In analysing multivariable datasets it is common that in looking at the effect of some variable (*x*_{1}) on a dependent variable of interest (*y*), the effects of a third continuous variable (*x*_{2}) are to be controlled for, for instance because its effects may confound those of *x*_{1}. In such circumstances it has become common to perform a regression of *y* on *x*_{2} and use the residuals from this regression in testing for the effects of *x*_{1}.

A recent article by García-Berthou (2001) pointed out that this is an inappropriate analysis in the case where *x*_{1} is a categorical variable, and where the residuals from the regression of *y* on *x*_{2} are subject to a *t*-test or an anova to test for differences between the groups defined by *x*_{1}. As pointed out by García-Berthou (2001), the correct analysis is in fact an ancova, or other general linear model (GLM) where the factorial and regression variables are included simultaneously. Although García-Berthou (2001) pointed out one analytical procedure in which residuals from regression are treated as data in subsequent analysis, the use of residuals as data is common in a range of analyses, particularly when the confounding variable, *x*_{1}, is continuous. This use of residuals as data is, for example, particularly common in controlling for the effects of body size in multivariable analyses.

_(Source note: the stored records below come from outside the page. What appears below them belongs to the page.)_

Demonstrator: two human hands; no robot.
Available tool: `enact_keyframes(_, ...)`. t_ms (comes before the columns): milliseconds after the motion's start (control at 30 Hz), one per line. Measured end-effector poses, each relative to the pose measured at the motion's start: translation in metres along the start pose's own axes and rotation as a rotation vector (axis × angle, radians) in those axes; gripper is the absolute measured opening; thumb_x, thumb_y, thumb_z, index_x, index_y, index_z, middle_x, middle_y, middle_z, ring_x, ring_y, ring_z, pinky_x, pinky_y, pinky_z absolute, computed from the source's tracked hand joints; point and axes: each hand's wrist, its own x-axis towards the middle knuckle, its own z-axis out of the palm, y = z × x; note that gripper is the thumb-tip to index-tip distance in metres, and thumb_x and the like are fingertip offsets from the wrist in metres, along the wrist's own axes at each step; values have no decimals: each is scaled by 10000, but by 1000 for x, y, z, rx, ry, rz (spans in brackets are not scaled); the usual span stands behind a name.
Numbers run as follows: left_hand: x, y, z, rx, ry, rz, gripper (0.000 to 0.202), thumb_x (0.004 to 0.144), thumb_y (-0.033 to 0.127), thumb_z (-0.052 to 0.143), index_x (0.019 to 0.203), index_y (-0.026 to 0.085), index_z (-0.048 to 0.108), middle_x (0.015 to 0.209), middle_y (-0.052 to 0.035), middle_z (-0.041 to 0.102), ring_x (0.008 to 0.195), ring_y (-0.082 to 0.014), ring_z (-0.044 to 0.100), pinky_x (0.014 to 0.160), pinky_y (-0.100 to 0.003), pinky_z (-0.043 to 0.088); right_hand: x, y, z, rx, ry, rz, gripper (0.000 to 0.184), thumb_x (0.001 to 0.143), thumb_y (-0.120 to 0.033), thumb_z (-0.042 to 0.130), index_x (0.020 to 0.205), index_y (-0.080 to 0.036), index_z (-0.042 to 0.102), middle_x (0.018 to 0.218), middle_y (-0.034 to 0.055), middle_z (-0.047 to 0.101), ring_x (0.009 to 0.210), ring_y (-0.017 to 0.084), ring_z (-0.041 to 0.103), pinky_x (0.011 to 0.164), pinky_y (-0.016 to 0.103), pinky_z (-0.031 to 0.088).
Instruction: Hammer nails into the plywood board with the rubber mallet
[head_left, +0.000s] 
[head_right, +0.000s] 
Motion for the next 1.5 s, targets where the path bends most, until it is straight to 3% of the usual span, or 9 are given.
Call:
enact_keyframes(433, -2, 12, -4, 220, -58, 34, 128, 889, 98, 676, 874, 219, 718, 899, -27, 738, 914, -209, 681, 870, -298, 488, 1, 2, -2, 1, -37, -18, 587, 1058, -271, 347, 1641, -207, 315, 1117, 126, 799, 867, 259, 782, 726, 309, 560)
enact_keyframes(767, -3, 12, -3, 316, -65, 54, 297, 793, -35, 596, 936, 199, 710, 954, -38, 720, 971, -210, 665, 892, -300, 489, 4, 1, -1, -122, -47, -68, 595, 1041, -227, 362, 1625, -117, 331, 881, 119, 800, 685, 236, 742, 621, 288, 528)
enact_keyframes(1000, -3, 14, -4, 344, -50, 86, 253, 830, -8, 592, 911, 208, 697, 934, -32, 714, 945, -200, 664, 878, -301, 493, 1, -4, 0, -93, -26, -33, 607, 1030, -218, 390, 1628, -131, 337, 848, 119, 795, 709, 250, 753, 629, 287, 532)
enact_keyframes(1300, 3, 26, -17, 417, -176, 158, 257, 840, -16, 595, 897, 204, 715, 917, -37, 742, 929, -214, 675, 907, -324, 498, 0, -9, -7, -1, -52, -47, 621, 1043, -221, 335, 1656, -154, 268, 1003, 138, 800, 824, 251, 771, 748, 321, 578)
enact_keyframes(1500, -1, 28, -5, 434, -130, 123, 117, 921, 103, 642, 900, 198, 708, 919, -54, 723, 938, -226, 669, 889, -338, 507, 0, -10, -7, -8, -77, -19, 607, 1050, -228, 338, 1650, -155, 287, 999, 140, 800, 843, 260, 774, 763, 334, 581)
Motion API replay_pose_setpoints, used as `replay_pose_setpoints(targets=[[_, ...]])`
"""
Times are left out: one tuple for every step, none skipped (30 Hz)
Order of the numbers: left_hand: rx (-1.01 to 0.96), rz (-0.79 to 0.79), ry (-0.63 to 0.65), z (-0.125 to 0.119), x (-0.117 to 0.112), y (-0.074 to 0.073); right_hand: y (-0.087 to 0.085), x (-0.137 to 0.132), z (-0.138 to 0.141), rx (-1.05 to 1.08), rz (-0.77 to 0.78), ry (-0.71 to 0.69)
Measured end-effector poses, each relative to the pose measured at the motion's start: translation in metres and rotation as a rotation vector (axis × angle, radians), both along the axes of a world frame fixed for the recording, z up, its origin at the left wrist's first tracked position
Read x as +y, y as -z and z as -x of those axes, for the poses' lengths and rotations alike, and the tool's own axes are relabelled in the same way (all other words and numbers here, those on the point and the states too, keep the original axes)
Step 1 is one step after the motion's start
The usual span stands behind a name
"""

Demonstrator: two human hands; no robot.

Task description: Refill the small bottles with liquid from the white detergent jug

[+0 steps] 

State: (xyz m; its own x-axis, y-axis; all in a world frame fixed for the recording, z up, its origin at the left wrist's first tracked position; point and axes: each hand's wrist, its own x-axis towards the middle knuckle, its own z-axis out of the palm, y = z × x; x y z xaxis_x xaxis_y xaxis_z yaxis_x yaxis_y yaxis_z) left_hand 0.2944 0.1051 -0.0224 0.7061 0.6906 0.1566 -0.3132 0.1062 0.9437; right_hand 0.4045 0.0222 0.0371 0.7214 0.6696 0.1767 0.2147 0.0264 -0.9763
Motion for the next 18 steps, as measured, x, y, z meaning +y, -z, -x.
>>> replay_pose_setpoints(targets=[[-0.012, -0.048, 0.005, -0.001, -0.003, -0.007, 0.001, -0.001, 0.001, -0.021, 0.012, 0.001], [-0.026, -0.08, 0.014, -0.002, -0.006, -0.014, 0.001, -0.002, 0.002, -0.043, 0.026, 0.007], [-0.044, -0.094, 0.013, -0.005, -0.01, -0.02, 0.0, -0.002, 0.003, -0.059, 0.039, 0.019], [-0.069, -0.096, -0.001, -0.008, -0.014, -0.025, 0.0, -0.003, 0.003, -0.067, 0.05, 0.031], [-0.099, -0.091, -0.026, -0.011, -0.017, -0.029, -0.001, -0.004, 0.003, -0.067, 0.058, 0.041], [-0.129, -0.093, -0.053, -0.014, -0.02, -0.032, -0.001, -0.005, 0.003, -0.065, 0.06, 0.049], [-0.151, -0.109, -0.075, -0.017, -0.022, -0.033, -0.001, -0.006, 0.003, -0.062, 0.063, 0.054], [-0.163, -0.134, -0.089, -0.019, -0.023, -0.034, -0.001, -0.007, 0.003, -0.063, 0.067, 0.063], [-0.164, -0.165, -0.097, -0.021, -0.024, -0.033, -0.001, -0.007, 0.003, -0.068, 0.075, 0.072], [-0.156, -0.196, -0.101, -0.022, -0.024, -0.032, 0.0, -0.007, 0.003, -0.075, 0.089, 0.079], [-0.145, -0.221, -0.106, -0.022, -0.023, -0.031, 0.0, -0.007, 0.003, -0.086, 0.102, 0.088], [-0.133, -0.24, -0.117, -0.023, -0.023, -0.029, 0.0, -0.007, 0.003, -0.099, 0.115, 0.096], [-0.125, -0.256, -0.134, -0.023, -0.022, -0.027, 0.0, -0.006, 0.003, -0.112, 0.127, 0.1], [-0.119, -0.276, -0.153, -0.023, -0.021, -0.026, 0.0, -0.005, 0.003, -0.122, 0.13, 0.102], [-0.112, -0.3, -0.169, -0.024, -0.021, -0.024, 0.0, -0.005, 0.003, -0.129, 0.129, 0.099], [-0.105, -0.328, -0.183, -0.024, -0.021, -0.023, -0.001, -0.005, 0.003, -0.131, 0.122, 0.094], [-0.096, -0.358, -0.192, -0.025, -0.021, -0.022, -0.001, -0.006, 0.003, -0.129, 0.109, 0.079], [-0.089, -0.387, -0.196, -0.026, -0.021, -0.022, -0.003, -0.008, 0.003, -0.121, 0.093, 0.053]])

In this paper it is argued that the practice of treating residuals from regression as if they are data is unjustified except in specialized circumstances. This is because in ecological data it is common to find that independent variables are correlated, and such correlations lead to biased parameter estimates or significance tests. This bias arises because, except in the case of fully balanced designs, the marginal (effect on *y* of changing *x* ignoring other covariates) and conditional (effect on *y* of changing *x* given other covariates) estimates of parameters are not the same. A similar point has been made by Darlington & Smulders (2001) in the context of analysing behavioural data. In their paper Darlington & Smulders concentrate the consequences of using residuals as data for hypothesis testing (i.e. rates of Type I and II errors). Below a different perspective is taken. It is argued that the estimation of effects in multiple regression is best viewed as consisting of two components: (i) generating unbiased estimates of the parameters (i.e. slopes and intercept) for the data; and (ii) measuring how much variance is explained by each variable, and how much of this is independent of the other variables. It is highlighted that the second component of the analysis may be approached in several ways, depending on the question in hand, but that residual regression yields biased parameter estimates.